19 Aralık 2009 Cumartesi

HUZURUN ÇERÇEVESİ




Hepimiz metropollerde yaşıyoruz. Bütün gün uğraşmak gereken onlarca sorun karşımıza çıkıyor.
Her taraf kalabalık, kimse kimsenin hakkına saygı duymuyor. Bunu en kolay gözleyebileceğiniz alan trafik. Önünüzü kesenler, şeritlerine uymayanlar, gereksiz sataşmalar, kural ihlalleri. Yolların durumu da cabası; gerekli gereksiz kazılar, yol daraltmalar, harala gürele.

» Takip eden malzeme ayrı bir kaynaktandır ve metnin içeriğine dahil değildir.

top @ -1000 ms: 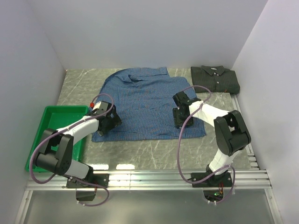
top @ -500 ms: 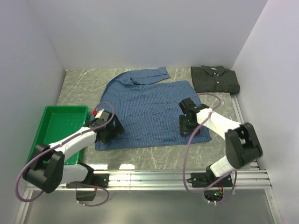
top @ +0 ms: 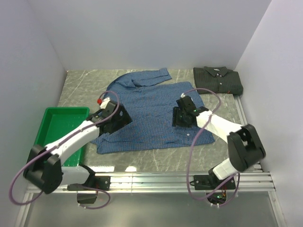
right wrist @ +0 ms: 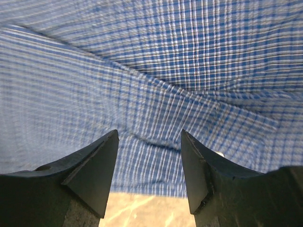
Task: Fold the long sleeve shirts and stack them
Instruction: Fold the shirt
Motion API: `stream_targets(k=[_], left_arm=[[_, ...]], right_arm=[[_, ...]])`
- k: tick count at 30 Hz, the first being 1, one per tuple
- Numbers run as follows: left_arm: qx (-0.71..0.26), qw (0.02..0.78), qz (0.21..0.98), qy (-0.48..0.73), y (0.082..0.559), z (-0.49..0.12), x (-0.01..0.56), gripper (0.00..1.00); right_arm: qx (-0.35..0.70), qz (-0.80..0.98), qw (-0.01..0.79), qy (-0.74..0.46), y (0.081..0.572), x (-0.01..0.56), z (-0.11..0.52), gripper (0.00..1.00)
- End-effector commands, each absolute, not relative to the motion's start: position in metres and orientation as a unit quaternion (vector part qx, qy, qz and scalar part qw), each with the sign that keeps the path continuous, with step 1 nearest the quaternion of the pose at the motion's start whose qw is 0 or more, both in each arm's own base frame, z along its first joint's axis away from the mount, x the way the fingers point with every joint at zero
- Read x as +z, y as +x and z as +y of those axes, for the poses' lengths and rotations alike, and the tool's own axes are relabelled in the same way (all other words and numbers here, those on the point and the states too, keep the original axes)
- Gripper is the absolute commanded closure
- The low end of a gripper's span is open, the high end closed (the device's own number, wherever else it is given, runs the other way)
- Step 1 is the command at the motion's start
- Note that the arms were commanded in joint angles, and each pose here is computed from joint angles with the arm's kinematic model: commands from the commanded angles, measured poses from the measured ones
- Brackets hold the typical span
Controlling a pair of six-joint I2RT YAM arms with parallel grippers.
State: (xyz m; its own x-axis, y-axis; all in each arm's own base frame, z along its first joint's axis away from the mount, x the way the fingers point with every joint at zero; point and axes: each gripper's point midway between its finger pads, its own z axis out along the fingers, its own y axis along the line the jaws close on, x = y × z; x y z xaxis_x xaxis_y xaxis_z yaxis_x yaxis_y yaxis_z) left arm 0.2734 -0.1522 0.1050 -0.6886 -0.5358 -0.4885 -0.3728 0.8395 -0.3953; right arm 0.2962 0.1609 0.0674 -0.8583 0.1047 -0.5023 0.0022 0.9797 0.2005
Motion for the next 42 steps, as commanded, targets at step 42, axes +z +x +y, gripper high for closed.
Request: stream_targets(k=[42], left_arm=[[-0.115, 0.305, 0.932, -0.157, 0.275, -0.182, 0.125, 0.01]], right_arm=[[0.139, 0.923, 0.340, 0.118, 0.272, 0.129, 0.119, 0.37]])
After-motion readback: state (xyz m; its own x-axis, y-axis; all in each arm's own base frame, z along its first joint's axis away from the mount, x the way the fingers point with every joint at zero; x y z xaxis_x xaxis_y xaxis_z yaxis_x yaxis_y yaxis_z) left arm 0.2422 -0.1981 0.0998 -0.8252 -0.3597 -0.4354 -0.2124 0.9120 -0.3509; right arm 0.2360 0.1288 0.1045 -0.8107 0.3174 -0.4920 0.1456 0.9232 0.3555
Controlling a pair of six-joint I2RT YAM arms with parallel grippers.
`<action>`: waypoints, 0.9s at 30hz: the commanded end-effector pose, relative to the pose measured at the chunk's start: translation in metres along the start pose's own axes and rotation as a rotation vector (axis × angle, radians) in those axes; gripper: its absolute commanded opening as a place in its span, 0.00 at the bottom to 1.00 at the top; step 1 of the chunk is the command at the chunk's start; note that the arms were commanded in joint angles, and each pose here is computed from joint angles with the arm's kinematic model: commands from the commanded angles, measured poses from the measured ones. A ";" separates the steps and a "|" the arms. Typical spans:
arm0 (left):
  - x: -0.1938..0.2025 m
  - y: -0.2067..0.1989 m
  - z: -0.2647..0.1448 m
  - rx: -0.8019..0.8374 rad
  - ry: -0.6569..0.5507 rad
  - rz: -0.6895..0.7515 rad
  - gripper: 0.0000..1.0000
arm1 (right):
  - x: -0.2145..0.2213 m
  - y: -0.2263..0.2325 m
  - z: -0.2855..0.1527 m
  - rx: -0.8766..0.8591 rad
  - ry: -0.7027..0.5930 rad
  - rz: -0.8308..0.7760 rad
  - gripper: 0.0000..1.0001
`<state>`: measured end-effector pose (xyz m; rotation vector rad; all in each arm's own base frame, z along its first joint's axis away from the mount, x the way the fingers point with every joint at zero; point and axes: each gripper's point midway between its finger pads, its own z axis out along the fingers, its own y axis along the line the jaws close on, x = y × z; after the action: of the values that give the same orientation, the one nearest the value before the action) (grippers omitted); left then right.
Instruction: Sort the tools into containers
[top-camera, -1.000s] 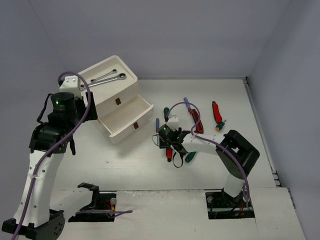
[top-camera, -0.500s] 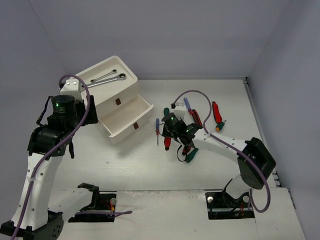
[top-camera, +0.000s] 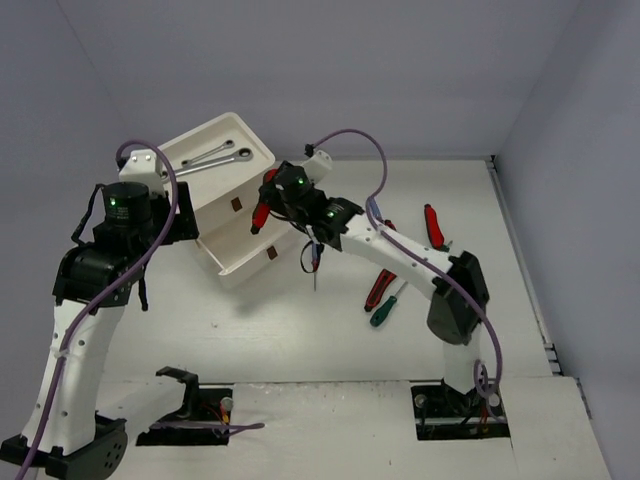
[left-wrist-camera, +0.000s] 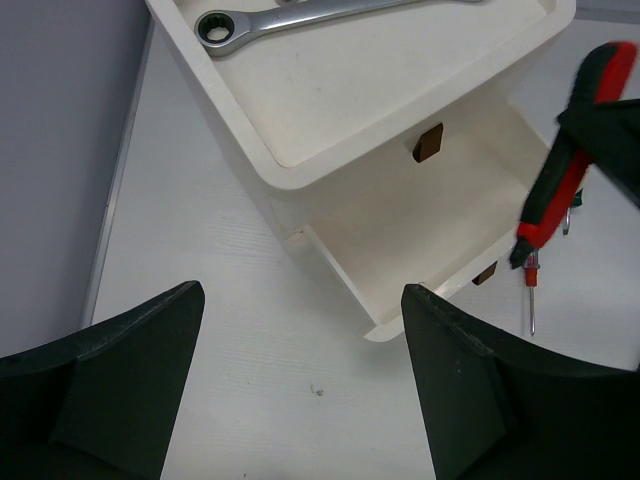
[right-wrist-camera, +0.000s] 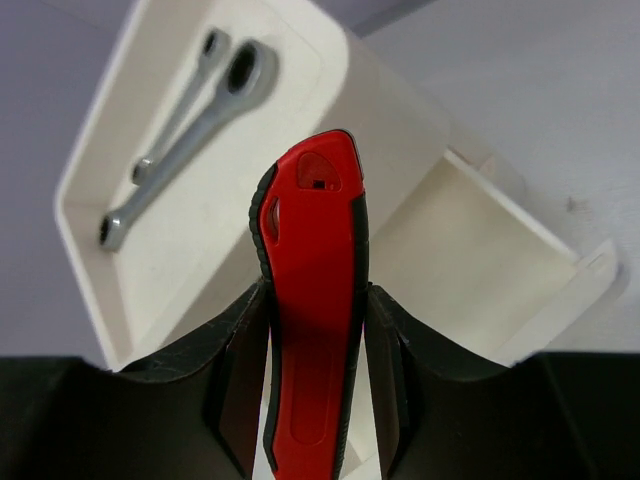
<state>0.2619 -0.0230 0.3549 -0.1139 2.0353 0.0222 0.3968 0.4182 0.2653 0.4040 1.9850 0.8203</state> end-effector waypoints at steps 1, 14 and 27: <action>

Bu arada yetişme stresleri.
Zar zor işinize gidebildiğinizde diğer bir savaş alanının ortasına düşersiniz. Yığınlarca yapılması gerekenler, telefonlar, çalışanların tembelliği, işverenlerin duyarsızlıkları, iş üstüne iş. Bir tarafta işin yoğunluğu, diğer tarafta işinizi elinizde tutabilme stresi. Bugün işinizi bıraksanız yerinize gelmek için can atan yüzlerce işçi kapıda bekliyor.

Kendinizin en güvenli alanları olan evlerinizde başka sorunlar. Ödenmesi gereken faturalar, yapılması gerekenler.

Zaman zaman hepinizin "Durdurun dünyayı inecek var" demesi gelmiyor mu ?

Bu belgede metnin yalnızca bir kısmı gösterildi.